Autre exemple significatif :
« (…) la même époque du Haut
Moyen Age a vu se répandre le livre dans la forme où il se présente
encore de nos jours, le codex,
instrument s'il en fût de la culture, qui désormais remplace le
volumen, le rouleau
antique ; l'imprimerie ne pourra rendre les services qu'elle a
rendus que grâce à cette invention du livre. (…) » (p.42)
Comme le rappelle Régine Pernoud, ces
mille ans d'histoire sont généralement résumés en classe à
quelques clichés, comme l'Inquisition et le servage. Or, notre
compréhension de ces phénomènes est obscurcie par une représentation en
grande partie fantasmée.

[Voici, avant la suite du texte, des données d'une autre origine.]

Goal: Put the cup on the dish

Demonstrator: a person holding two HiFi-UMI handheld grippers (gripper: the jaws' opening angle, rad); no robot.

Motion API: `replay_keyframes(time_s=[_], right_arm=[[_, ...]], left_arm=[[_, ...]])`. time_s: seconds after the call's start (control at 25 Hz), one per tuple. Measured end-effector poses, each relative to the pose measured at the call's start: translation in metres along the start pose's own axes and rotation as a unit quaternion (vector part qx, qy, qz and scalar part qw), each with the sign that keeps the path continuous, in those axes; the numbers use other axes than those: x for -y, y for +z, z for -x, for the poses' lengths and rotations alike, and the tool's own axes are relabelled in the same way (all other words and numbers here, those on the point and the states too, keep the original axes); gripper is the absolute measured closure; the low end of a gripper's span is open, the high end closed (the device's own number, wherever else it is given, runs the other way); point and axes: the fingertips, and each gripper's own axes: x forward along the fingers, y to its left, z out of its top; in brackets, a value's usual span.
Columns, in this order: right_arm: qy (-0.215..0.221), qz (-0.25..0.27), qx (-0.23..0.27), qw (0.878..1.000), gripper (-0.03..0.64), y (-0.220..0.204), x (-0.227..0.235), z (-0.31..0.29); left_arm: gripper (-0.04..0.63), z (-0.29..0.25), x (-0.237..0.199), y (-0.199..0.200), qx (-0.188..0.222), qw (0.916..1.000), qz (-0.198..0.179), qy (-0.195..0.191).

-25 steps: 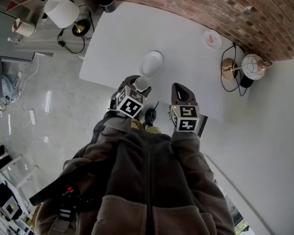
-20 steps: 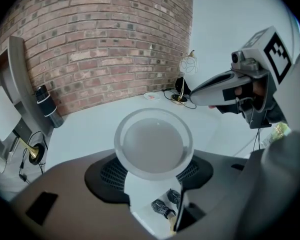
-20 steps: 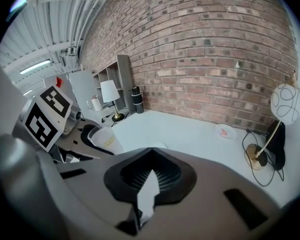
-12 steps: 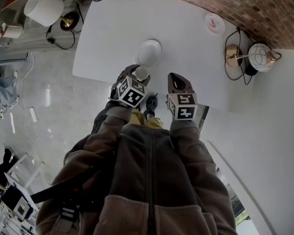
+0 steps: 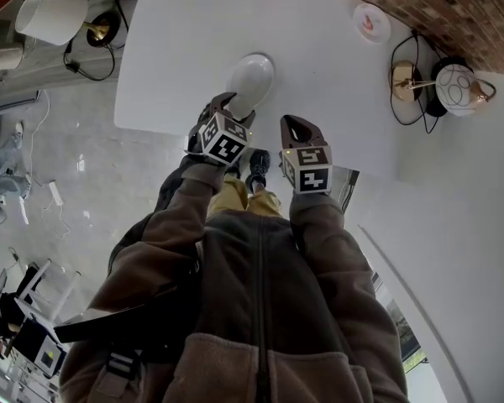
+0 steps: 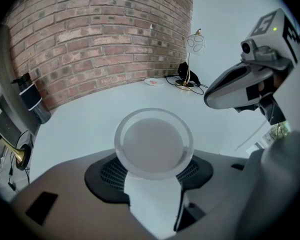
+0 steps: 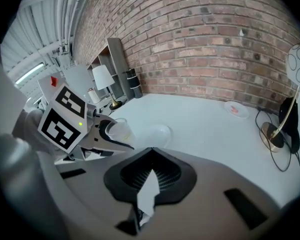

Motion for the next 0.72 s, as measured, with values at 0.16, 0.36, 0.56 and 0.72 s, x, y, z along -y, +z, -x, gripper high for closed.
replay_keyframes(time_s=[0.16,0.36,0.56,0.72], right_arm=[[-0.002,-0.004,-0.009,1.0,0.615,-0.006,0.002,-0.007],[-0.004,-0.008,-0.012,1.0,0.615,-0.008,0.005,-0.012],[-0.002,-0.013,-0.017,1.0,0.615,-0.009,0.005,-0.015],[-0.008,-0.017,-0.019,1.0,0.615,-0.013,0.011,-0.015]], left_arm=[[0.337,-0.012,-0.007,-0.002,-0.004,1.0,0.004,-0.003],[0.337,-0.024,-0.015,-0.002,-0.004,1.0,0.007,0.001],[0.337,-0.037,-0.022,0.002,-0.005,0.9999,0.009,-0.004],[0.337,-0.048,-0.025,0.008,-0.007,1.0,0.002,-0.005]])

Du premier, les historiens ont depuis
quelques décennies apporté les nuances et les clés qui l'éloignent
fortement du règne de l'arbitraire et des exactions commises au nom
du fanatisme religieux, comme on nous l'a enseigné dès le plus
jeune âge.
« (…) sous bien des
rapports, l'Inquisition fut la réaction de défense d'une société
pour laquelle, à tort ou à raison, la préservation de la foi
paraissait aussi importante que de nos jours celle de la santé
physique. On touche ici du doigt ce qui fait la différence d'une
époque à l'autre, c'est-à-dire les différences de critères,
d'échelle de valeur. Et il est élémentaire en histoire de
commencer par en tenir compte, voire de les respecter, faute de quoi
l'historien se transforme en juge. (…) » (p.104)
« (…) L'institution de
l'Inquisition elle-même n'était pas sans présenter un côté
positif dans le concret de la vie. Elle substituait la procédure
d'enquête à la procédure d'accusation. Mais surtout, en un temps
où le populaire n'est pas disposé à badiner avec l'hérétique,
elle introduit une justice régulière. Car auparavant, c'était en
bien des cas une justice laïque ou même un déchaînement populaire
qui infligeait aux hérétiques les pires peines. (...) »
(p.112)
Quant au servage, Régine Pernoud
démontre avec clarté qu'assimiler ce statut à l'esclavage n'a
guère de sens, dans la mesure où, contrairement à l'esclave
antique (et à celui des périodes plus récentes), le serf avait des
droits et n'était en rien considéré comme une chose sur laquelle
le maître aurait un droit de vie ou de mort. Tel que présenté par
l'auteur, le servage était plus une affaire de compromis
imposés par les nécessités de l'époque :
« (…) beaucoup plus qu'une
catégorie juridique déterminée, le servage est un état, lié à
un mode de vie essentiellement rural et terrien ; il obéit aux
impératifs agricoles et avant tout à cette nécessaire stabilité
qu'implique la culture d'une terre. Dans la société qu'on voit
naître aux VIe-VIIe siècles, la vie s'organise autour du sol qui
vous nourrit et le serf est celui dont on exige la stabilité :
il doit demeurer sur le domaine ; il est tenu de le cultiver, de
bêcher, fouiller, semer et aussi de moissonner ; car s'il lui
est interdit de quitter cette terre, il sait qu'il en aura sa part de
moisson. En d'autres termes, le seigneur du domaine ne peut
l'expulser, pas plus que le serf ne peut « déguerpir ».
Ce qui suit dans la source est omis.